> **What this task involves**:
In the records below, find the line holding "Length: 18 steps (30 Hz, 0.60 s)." and the line holding "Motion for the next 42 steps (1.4". Set down both, with every line between them, exactly.
════
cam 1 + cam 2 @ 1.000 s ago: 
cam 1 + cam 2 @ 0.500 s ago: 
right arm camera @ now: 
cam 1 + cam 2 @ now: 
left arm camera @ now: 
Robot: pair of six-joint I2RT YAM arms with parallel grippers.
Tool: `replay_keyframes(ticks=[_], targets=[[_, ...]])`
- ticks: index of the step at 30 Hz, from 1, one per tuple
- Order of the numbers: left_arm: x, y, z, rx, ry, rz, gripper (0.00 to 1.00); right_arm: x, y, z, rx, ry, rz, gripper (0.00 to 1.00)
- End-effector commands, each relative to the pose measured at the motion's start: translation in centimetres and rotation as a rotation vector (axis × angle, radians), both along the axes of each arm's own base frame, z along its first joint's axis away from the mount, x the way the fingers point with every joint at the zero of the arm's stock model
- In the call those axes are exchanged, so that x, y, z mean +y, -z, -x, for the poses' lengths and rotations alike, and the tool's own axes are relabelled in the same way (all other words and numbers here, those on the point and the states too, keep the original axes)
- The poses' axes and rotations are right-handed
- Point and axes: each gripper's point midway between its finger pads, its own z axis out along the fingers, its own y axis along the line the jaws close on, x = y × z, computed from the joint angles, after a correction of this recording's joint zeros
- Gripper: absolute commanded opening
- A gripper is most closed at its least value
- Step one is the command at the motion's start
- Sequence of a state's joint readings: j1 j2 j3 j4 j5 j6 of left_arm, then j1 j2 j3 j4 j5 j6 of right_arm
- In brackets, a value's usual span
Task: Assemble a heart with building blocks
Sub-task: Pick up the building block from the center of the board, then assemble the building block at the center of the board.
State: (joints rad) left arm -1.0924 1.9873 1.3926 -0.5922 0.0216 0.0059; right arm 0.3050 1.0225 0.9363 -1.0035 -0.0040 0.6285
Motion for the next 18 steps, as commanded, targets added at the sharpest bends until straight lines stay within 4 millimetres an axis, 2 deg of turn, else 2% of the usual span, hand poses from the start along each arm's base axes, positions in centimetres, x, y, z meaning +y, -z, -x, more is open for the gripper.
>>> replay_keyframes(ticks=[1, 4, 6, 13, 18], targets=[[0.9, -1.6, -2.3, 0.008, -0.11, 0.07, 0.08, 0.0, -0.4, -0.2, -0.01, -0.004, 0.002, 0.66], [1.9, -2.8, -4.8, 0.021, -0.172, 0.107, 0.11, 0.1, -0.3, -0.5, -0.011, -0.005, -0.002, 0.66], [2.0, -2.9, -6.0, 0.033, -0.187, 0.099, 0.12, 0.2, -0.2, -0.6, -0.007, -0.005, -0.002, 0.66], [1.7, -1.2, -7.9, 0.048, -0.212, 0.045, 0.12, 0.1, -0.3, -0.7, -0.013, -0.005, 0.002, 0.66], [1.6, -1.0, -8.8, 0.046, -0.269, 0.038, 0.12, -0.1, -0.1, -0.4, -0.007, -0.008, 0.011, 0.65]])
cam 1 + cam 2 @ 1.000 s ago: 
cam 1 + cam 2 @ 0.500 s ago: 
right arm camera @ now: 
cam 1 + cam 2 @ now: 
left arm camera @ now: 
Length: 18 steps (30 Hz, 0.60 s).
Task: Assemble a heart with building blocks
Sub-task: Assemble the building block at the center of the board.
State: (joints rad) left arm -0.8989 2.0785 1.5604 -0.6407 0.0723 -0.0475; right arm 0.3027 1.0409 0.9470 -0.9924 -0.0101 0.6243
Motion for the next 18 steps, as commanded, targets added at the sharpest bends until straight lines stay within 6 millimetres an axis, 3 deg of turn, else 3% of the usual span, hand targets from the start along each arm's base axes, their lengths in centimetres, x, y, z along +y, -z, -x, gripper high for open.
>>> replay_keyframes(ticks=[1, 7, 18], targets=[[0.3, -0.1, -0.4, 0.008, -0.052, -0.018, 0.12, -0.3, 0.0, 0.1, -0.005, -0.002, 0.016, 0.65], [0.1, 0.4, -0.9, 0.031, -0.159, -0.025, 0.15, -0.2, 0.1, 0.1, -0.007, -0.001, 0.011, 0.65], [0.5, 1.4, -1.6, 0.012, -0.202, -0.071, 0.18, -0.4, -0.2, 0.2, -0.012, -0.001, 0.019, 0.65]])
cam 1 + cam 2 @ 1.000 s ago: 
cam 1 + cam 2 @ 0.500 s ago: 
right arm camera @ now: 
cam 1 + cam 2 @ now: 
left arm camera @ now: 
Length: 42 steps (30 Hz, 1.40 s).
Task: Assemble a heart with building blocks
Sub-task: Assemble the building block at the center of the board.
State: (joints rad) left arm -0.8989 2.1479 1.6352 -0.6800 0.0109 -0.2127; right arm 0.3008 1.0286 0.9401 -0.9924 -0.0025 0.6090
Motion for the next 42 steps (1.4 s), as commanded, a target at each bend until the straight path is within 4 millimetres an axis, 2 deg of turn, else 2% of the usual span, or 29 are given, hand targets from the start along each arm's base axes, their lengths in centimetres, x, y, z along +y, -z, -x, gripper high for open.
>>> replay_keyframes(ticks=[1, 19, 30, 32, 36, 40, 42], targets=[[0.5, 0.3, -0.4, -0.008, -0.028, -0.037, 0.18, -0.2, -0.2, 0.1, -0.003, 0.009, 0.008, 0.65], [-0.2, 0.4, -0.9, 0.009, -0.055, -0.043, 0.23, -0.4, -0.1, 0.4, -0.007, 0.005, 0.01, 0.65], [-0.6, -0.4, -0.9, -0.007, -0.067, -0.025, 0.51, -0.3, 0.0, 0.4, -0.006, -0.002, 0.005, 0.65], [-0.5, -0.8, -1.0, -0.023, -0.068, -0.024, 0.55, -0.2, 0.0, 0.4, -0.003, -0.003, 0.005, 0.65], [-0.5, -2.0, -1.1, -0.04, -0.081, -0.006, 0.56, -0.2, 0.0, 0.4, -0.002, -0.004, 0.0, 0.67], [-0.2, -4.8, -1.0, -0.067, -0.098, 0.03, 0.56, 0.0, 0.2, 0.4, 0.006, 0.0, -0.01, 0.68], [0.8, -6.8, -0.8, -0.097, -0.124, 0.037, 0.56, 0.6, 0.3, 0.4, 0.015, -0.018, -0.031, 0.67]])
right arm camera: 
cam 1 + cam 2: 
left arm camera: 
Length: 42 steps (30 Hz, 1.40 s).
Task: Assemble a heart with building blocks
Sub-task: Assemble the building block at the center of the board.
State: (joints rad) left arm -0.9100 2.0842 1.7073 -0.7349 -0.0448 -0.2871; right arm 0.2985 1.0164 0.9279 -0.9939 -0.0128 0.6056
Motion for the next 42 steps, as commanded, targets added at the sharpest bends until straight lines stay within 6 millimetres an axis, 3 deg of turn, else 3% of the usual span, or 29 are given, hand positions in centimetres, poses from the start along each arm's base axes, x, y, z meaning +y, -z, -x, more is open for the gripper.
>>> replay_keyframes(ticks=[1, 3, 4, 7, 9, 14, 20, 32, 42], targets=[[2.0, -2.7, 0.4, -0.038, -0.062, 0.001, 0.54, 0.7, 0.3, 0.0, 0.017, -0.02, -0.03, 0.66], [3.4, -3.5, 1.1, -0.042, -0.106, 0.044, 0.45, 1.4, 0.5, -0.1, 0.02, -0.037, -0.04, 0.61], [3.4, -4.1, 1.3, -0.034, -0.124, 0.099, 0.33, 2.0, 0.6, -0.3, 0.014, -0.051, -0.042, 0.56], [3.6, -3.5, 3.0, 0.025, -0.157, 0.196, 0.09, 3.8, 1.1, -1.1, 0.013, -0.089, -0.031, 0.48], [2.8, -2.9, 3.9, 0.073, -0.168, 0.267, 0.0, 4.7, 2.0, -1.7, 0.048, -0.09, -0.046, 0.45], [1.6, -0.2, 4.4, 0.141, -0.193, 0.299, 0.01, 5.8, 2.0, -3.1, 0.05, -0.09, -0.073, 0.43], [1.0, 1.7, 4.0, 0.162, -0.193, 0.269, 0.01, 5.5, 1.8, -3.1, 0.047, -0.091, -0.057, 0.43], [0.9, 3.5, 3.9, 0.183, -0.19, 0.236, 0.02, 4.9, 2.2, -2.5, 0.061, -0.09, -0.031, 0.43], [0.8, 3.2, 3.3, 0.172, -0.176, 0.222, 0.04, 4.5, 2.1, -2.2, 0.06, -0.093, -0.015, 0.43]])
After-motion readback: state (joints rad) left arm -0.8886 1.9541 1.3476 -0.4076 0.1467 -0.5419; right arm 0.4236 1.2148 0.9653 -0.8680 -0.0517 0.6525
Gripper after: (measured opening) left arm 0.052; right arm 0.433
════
> **Output of the task**:
Length: 18 steps (30 Hz, 0.60 s).
Task: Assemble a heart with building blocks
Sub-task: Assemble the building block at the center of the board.
State: (joints rad) left arm -0.8989 2.0785 1.5604 -0.6407 0.0723 -0.0475; right arm 0.3027 1.0409 0.9470 -0.9924 -0.0101 0.6243
Motion for the next 18 steps, as commanded, targets added at the sharpest bends until straight lines stay within 6 millimetres an axis, 3 deg of turn, else 3% of the usual span, hand targets from the start along each arm's base axes, their lengths in centimetres, x, y, z along +y, -z, -x, gripper high for open.
>>> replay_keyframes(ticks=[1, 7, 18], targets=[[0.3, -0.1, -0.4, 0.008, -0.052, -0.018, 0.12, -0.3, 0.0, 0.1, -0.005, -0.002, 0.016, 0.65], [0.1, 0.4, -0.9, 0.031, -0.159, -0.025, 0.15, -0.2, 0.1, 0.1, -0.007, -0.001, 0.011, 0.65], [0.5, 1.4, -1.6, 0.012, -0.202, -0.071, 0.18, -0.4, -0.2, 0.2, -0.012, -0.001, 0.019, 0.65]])
cam 1 + cam 2 @ 1.000 s ago: 
cam 1 + cam 2 @ 0.500 s ago: 
right arm camera @ now: 
cam 1 + cam 2 @ now: 
left arm camera @ now: 
Length: 42 steps (30 Hz, 1.40 s).
Task: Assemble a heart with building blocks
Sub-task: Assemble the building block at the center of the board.
State: (joints rad) left arm -0.8989 2.1479 1.6352 -0.6800 0.0109 -0.2127; right arm 0.3008 1.0286 0.9401 -0.9924 -0.0025 0.6090
Motion for the next 42 steps (1.4 s), as commanded, a target at each bend until the straight path is within 4 millimetres an axis, 2 deg of turn, else 2% of the usual span, or 29 are given, hand targets from the start along each arm's base axes, their lengths in centimetres, x, y, z along +y, -z, -x, gripper high for open.

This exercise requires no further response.